*** Opening DATA FOR THIS EXERCISE ***

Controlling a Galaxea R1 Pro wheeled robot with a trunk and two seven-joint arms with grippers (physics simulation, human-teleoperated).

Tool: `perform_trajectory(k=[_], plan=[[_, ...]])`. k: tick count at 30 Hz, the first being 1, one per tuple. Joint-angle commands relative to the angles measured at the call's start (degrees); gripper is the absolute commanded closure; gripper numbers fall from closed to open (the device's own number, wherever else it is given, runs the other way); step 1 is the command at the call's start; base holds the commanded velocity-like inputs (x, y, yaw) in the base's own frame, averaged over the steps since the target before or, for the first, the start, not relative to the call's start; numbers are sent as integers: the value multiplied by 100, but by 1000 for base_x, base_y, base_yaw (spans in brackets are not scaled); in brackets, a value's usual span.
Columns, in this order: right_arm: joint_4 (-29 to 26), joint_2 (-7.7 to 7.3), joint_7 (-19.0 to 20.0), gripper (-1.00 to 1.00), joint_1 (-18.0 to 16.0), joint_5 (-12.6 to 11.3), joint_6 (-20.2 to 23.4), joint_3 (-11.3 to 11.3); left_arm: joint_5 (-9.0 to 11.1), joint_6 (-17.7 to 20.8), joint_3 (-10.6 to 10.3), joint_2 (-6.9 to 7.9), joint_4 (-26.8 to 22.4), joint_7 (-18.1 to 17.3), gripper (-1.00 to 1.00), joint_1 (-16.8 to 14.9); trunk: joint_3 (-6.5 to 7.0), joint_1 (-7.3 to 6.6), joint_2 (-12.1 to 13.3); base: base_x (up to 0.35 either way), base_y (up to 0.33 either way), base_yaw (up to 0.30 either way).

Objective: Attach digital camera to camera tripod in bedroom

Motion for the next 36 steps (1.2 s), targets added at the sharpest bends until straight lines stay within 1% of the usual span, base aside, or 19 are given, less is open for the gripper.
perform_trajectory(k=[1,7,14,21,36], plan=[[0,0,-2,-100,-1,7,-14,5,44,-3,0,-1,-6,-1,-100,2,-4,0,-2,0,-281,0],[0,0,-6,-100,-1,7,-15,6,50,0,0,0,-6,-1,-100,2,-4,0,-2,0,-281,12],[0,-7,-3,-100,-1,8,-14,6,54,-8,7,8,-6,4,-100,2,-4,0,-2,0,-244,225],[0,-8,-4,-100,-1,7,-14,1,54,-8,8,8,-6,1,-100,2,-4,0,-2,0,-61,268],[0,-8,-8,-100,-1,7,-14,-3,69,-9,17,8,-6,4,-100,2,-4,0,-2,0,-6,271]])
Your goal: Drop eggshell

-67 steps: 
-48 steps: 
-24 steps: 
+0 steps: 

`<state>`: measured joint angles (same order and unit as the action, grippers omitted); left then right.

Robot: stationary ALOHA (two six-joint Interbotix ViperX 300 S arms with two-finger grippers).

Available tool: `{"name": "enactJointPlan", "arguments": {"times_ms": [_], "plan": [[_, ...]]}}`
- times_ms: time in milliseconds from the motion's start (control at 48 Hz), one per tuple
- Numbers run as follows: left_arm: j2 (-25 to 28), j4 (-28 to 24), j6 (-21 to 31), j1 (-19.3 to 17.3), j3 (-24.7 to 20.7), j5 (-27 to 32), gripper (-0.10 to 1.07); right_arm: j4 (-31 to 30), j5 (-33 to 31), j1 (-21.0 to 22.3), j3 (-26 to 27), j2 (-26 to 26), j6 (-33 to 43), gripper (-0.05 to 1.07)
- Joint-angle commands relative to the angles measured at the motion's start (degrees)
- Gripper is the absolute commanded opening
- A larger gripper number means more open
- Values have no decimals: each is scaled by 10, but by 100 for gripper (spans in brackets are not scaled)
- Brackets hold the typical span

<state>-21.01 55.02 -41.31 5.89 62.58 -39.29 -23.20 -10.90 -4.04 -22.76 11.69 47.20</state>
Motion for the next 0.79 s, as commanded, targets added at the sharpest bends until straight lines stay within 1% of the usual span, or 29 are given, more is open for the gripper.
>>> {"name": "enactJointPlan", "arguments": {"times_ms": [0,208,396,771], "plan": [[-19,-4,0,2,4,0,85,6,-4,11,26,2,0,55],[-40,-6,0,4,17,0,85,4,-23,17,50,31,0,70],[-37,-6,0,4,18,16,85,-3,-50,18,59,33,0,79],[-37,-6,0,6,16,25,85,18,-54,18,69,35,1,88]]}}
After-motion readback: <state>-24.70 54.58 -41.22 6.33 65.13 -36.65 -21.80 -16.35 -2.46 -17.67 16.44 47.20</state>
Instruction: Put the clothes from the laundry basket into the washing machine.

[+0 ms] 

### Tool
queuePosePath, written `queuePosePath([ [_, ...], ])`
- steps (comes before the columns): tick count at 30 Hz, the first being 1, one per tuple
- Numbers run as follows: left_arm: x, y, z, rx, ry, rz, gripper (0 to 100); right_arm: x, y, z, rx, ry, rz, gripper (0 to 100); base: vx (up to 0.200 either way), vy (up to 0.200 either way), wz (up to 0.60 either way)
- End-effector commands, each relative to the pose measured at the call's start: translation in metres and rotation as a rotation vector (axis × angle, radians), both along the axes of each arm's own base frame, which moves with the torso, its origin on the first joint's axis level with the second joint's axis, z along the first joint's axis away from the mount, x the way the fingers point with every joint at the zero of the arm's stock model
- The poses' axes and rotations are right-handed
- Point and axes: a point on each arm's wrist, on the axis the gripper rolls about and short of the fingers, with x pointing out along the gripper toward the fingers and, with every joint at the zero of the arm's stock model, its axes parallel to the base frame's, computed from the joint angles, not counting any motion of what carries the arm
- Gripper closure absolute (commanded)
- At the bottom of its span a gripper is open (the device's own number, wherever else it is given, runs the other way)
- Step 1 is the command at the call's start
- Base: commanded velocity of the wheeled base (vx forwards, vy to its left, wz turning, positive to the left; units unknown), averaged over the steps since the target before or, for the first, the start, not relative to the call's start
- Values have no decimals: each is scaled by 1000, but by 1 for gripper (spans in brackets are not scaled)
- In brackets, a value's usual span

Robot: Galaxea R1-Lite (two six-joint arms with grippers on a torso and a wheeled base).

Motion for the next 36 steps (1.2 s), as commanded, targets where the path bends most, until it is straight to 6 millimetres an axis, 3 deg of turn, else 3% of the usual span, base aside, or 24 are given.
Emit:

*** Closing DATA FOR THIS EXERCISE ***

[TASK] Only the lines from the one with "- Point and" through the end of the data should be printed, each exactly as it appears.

[RESULT BELOW]
- Point and axes: a point on each arm's wrist, on the axis the gripper rolls about and short of the fingers, with x pointing out along the gripper toward the fingers and, with every joint at the zero of the arm's stock model, its axes parallel to the base frame's, computed from the joint angles, not counting any motion of what carries the arm
- Gripper closure absolute (commanded)
- At the bottom of its span a gripper is open (the device's own number, wherever else it is given, runs the other way)
- Step 1 is the command at the call's start
- Base: commanded velocity of the wheeled base (vx forwards, vy to its left, wz turning, positive to the left; units unknown), averaged over the steps since the target before or, for the first, the start, not relative to the call's start
- Values have no decimals: each is scaled by 1000, but by 1 for gripper (spans in brackets are not scaled)
- In brackets, a value's usual span

Robot: Galaxea R1-Lite (two six-joint arms with grippers on a torso and a wheeled base).

Motion for the next 36 steps (1.2 s), as commanded, targets where the path bends most, until it is straight to 6 millimetres an axis, 3 deg of turn, else 3% of the usual span, base aside, or 24 are given.
Emit:

No further output is needed for the exercise.